• _The problem_
Your answer should consist of the lines in the following data that contain "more".

[Entries taken from a collection]
□ □ □ □

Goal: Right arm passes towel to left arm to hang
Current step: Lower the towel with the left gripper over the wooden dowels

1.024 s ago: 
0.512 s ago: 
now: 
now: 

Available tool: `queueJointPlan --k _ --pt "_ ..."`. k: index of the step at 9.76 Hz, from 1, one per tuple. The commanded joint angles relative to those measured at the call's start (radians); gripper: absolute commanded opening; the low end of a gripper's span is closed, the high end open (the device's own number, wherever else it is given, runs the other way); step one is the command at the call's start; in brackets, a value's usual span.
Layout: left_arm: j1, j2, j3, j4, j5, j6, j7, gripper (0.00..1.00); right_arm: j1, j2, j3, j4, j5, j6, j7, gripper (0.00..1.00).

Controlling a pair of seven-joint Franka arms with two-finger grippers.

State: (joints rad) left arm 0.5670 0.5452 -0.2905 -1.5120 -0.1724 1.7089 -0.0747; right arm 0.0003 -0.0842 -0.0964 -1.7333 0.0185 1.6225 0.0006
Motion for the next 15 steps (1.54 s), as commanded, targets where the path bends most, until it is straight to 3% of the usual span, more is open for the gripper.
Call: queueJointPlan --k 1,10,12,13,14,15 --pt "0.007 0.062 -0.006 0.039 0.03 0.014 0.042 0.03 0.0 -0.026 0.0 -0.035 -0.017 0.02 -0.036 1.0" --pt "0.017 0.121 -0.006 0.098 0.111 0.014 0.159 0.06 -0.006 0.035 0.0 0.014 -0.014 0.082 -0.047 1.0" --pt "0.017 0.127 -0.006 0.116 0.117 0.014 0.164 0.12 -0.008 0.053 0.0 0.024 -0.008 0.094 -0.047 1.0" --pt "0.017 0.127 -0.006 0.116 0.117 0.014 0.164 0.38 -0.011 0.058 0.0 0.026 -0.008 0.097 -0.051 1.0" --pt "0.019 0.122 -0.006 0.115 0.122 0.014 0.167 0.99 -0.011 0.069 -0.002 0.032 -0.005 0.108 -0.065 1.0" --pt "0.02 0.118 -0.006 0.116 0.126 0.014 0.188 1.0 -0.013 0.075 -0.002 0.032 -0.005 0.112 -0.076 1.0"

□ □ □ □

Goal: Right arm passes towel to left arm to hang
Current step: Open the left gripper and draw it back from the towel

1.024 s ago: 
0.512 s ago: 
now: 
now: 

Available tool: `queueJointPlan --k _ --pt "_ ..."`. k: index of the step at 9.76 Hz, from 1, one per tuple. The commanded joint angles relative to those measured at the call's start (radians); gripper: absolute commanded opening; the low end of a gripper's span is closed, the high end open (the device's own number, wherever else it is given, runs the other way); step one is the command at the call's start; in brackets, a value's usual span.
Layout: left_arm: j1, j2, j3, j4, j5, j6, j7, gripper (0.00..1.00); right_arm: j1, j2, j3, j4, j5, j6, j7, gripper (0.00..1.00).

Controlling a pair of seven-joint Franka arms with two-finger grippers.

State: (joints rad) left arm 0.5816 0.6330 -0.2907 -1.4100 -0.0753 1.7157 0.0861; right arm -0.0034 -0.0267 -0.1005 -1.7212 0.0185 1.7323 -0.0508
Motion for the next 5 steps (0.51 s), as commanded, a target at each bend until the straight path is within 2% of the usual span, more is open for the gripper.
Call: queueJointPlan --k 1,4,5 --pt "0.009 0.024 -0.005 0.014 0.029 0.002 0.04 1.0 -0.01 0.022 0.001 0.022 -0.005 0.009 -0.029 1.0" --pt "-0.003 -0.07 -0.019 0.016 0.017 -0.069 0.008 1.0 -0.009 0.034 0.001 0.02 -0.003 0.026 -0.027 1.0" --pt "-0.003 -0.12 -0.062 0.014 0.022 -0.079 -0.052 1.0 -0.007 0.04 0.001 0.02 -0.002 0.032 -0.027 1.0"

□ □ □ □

• _Solution to this exercise_
Motion for the next 15 steps (1.54 s), as commanded, targets where the path bends most, until it is straight to 3% of the usual span, more is open for the gripper.
Motion for the next 5 steps (0.51 s), as commanded, a target at each bend until the straight path is within 2% of the usual span, more is open for the gripper.

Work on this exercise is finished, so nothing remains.